Thomas and Bridget Halstead were parents to six children, all born between 1888 and 1899 as the family moved around different towns across east Lancashire and the West Riding of Yorkshire. Bridget was an Irish immigrant from Dublin and Thomas, born in Haslingden, to where his family had moved some years earlier from a remote part of Cumberland, was, by trade, a spinner in the cotton industry. It is quite possible that the family moved around to where work was to be found.

Mary was their oldest child and only daughter and the ages of the five sons – Tom, Richard, Robinson, Walter and Frank, meant that they were all eligible to volunteer for military service either at the start of, or during, the First World War. This they all did, with tragic consequences for the family.

At some point before the census of 1911 Bridget and her five sons moved to Bank Row in Goodshawfold, within the parish of St James the Less church, which they attended regularly after moving there from St Mary’s parish, Haslingden. Bridget is recorded in the census as being the head of the household.
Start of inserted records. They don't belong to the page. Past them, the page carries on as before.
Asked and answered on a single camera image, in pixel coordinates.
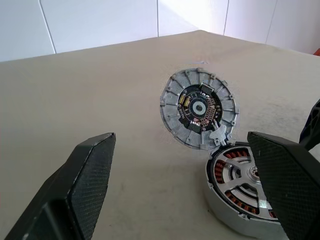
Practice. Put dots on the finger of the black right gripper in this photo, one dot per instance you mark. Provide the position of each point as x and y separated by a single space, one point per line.
313 125

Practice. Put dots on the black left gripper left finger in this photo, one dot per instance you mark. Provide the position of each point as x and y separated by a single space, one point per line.
82 190

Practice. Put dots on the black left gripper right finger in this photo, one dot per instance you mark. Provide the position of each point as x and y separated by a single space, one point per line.
287 187

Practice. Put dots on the silver spoked rotor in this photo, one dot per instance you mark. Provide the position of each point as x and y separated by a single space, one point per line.
233 172

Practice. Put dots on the silver round motor housing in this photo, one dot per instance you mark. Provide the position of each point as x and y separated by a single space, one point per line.
220 207

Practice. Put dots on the round grey motor lid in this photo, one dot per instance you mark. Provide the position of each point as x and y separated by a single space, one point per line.
175 95

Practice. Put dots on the orange cloth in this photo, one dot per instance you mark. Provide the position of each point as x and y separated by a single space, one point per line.
317 53

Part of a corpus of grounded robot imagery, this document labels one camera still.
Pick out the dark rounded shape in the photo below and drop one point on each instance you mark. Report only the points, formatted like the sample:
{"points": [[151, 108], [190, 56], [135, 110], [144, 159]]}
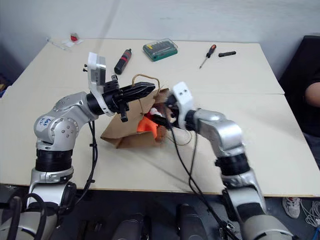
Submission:
{"points": [[191, 222], [128, 228]]}

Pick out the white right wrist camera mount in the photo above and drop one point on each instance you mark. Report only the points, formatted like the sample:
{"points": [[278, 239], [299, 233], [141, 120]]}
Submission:
{"points": [[184, 98]]}

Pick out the person in black shirt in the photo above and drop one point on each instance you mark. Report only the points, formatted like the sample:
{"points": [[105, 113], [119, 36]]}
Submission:
{"points": [[312, 120]]}

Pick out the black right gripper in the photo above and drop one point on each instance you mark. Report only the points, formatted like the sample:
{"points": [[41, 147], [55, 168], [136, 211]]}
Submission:
{"points": [[173, 103]]}

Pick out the black and red electric screwdriver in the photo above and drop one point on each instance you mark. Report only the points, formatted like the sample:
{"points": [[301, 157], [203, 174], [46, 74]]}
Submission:
{"points": [[123, 61]]}

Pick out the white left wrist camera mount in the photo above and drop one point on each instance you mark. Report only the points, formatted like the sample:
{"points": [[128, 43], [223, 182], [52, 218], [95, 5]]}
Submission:
{"points": [[95, 71]]}

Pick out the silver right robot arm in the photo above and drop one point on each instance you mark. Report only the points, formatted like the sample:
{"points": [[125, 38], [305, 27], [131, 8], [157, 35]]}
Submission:
{"points": [[226, 135]]}

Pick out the white and red plush toy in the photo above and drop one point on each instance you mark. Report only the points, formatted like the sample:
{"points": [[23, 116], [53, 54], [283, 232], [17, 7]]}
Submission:
{"points": [[154, 111]]}

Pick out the person's bare forearm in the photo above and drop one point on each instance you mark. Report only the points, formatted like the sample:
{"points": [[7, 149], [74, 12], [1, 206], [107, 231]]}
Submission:
{"points": [[313, 93]]}

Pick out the green screwdriver bit box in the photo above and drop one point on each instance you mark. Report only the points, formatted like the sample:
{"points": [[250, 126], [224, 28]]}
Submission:
{"points": [[160, 50]]}

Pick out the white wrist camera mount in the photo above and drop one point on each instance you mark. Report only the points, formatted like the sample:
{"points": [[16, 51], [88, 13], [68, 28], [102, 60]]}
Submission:
{"points": [[95, 71], [184, 98]]}

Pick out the white sneaker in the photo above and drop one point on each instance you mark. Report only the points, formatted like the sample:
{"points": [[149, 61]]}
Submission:
{"points": [[291, 206]]}

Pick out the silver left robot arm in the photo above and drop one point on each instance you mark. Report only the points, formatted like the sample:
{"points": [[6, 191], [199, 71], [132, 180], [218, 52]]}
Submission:
{"points": [[58, 130]]}

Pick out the small red and white packet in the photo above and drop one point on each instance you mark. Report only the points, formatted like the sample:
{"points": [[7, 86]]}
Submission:
{"points": [[73, 37]]}

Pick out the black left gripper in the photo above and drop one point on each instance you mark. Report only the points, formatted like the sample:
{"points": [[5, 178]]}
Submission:
{"points": [[112, 98]]}

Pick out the clear packet with red item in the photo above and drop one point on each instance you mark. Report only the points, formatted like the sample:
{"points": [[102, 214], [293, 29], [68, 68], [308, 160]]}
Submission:
{"points": [[58, 46]]}

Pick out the white paper scraps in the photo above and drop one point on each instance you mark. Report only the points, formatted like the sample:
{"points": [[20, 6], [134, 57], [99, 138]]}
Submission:
{"points": [[71, 43]]}

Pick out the brown paper bag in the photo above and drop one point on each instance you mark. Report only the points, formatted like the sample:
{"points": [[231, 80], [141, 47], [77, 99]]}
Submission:
{"points": [[127, 125]]}

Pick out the black bit holder strip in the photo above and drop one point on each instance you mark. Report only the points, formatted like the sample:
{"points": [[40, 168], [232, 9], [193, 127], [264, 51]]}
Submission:
{"points": [[227, 53]]}

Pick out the orange plush toy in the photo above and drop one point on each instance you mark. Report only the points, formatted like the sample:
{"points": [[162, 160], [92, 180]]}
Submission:
{"points": [[147, 127]]}

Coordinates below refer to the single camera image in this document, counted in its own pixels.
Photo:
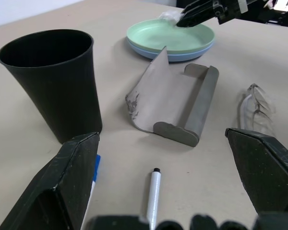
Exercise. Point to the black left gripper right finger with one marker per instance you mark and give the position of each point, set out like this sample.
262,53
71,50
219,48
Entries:
266,172

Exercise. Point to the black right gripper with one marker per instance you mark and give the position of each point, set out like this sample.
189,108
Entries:
226,10

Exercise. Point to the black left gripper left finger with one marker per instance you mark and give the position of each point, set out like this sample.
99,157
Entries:
62,182

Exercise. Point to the black plastic cup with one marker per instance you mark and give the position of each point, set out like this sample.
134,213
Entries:
55,91

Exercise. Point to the clear crumpled plastic piece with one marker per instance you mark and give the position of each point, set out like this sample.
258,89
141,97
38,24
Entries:
169,16

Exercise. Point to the light green plate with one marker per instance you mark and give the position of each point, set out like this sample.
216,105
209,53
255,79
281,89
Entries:
172,36

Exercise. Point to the white marker blue cap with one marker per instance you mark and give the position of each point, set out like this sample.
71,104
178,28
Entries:
96,167

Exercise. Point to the light blue plate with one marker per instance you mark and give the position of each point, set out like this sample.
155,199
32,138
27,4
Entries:
182,57

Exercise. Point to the dark background object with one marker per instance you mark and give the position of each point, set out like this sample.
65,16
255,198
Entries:
278,10

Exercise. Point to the white marker black cap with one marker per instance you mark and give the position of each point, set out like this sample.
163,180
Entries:
155,194

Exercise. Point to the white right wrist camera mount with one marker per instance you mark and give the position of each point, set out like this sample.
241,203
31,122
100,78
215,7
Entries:
243,5

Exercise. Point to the clear frame glasses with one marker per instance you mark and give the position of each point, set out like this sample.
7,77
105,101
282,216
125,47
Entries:
259,105

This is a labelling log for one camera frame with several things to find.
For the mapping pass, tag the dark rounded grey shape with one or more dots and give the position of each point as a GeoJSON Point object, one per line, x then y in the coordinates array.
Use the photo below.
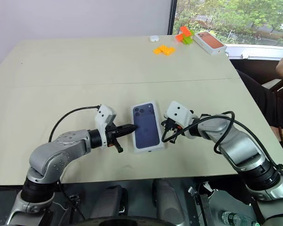
{"type": "Point", "coordinates": [112, 202]}
{"type": "Point", "coordinates": [168, 202]}

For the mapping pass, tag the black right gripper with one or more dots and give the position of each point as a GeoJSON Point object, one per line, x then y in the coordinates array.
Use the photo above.
{"type": "Point", "coordinates": [173, 128]}

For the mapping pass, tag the clear plastic bottle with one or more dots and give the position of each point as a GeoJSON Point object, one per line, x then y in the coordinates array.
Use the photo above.
{"type": "Point", "coordinates": [238, 220]}

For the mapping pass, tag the white earbuds case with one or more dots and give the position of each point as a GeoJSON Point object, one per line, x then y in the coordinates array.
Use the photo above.
{"type": "Point", "coordinates": [154, 38]}

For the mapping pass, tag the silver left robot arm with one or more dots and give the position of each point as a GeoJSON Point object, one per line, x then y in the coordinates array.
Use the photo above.
{"type": "Point", "coordinates": [61, 146]}

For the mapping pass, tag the orange toy brick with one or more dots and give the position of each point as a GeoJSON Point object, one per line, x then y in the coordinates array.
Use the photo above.
{"type": "Point", "coordinates": [185, 31]}
{"type": "Point", "coordinates": [179, 37]}

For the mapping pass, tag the black window frame post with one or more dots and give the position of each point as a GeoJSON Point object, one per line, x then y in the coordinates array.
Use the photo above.
{"type": "Point", "coordinates": [171, 16]}

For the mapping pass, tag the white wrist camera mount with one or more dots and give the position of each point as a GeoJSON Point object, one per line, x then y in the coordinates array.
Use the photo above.
{"type": "Point", "coordinates": [179, 113]}
{"type": "Point", "coordinates": [103, 115]}

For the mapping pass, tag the orange and green blocks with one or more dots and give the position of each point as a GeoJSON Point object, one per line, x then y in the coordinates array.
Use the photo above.
{"type": "Point", "coordinates": [188, 40]}

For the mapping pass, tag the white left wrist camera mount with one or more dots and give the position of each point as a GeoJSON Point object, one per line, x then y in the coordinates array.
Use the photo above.
{"type": "Point", "coordinates": [103, 115]}

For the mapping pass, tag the silver metal frame bracket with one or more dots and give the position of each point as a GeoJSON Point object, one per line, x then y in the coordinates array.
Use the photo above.
{"type": "Point", "coordinates": [201, 204]}

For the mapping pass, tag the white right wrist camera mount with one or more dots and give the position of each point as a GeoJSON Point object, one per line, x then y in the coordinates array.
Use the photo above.
{"type": "Point", "coordinates": [179, 113]}

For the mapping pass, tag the phone box with orange print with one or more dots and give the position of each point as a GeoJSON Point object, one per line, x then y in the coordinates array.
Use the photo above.
{"type": "Point", "coordinates": [209, 43]}

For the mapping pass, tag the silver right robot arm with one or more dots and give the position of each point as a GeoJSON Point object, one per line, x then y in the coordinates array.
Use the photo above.
{"type": "Point", "coordinates": [238, 146]}

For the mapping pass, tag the white phone box base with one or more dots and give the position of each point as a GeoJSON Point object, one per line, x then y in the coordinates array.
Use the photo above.
{"type": "Point", "coordinates": [146, 127]}

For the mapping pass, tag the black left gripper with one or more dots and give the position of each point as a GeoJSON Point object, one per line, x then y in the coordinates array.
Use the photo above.
{"type": "Point", "coordinates": [112, 135]}

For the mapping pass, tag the black metal bracket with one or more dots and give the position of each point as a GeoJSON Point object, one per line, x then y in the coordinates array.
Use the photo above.
{"type": "Point", "coordinates": [74, 202]}

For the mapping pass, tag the white window sill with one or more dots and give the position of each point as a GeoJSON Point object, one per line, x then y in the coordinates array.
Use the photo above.
{"type": "Point", "coordinates": [259, 52]}

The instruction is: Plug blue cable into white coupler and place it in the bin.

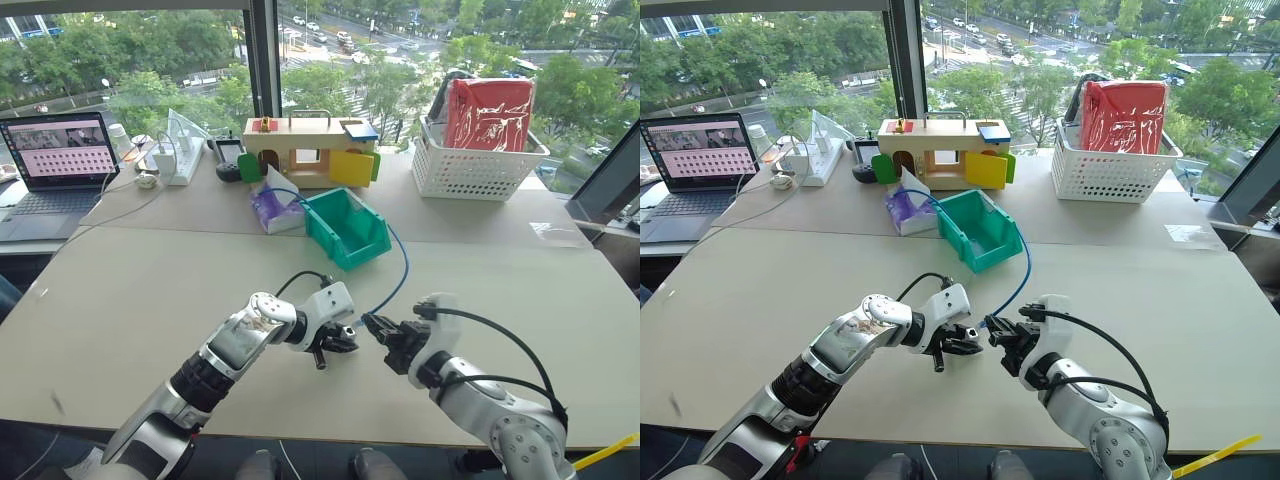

The oldest child, Mary, would appear to have left home and, from further research into the family, it is quite possible that Thomas was at that time a patient in what was then the Pike Law Workhouse (the recently demolished Rossendale General Hospital building).

Bank Row, like most houses for the working population at the time, was linked to employment in a nearby mill, in this case the Calico Print Works in Loveclough and this was where Tom, Richard, Robinson and Walter worked (Frank was still at school) and, like many of their fellow workers at the print works, enlisted with the army.


Tom Halstead – Tom joined the East Lancashire Regiment in 1915 and after training was deployed with his battalion to Gallipoli in Turkey as reinforcements for troops who had been under siege on the Dardenelles peninsula since May. Within weeks of landing there Tom was killed and subsequently buried in the Twelve Tree Copse Cemetery at Helles, along with almost 2,500 other soldiers.

Shortly before his departure for Gallipoli Tom wrote a letter to his mother, some of which was transcribed and published in the Rossendale Free Press newspaper on 2nd October.

Tom’s remaining effects – pay owing and war gratuity – were collected by his father, Thomas, on separate occasions in 1916 and 1919.



Richard Halstead – It would seem clear that Richard was either a regular or reserve soldier in the East Lancs Regiment before war was declared on 4th August 1914 as his battalion (1st East Lancs) was mobilised at Colchester on 5th, trained together then sailed for France on 18th. They were to reinforce the British Expeditionary Force already there but, in the early hours of 24th, having taken up their position at Beauvois, were attacked by heavily armed German forces. Over 250 men were killed in a matter of a few hours, including Richard, This was to become known as the Battle of Le Cateau, one of the very first in the war.

Richard’s body was never recovered and he remained ‘missing in action’ until his death was confirmed to his mother Bridget, a year later. He is commemorated at the La-Ferte-Sous-Jouarre Memorial to the Missing in France, along with 3,740 other soldiers of the British Expeditionary Force.


Robinson Lancaster Halstead – Robinson enlisted into the Liverpool Regiment at Rawtenstall in May 1916, by when he was married with an eight month old son and was living at Barley Holme, Crawshawbooth. In January 1917 Robinson was transferred to the Army Service Corps Mechanical Transport Division and, as a driver, was posted to France in October.

On 4th June 1918 Robinson was attached to the 35th American Division and transporting weapons for front line troops when his vehicle crashed. Robinson suffered fatal injuries and died the following day in Le Treport military hospital.

News of Robinson’s death was communicated back to his military base in Woolwich by telegram and from there to his wife and family in Crawshawbooth. The Rossendale Free Press published two articles on Robinson and Bridget’s loss of three sons.

Robinson was buried in Mont Huon Military Cemetery in Le Treport, where he lies with over 2,000 soldiers from the eight military hospitals which were established in the area over the course of the war.

Walter Halstead – Walter survived the war but at significant cost, suffering a serious leg injury in the battle of Messines, Flanders, on 14th June 1917, when his battalion of the South Lancashire Regiment led an advance to take the Ferme de la Croix. The injury resulted in him having a leg amputated.

A month later Walter returned to his mother’s home, which was then 35, King’s Street, Goodshawfold.

So, by June 1918, Thomas and Bridget Halstead had lost three sons with their fourth seriously injured and disabled. This left only the youngest, Frank, alive and uninjured.

What happened to Frank? Well, as yet our research has failed to identify anything about him other than the Rossendale Free Press report of 8th June 1918 that he had recently enlisted. Hopefully, Frank survived what were to be the last few months of war.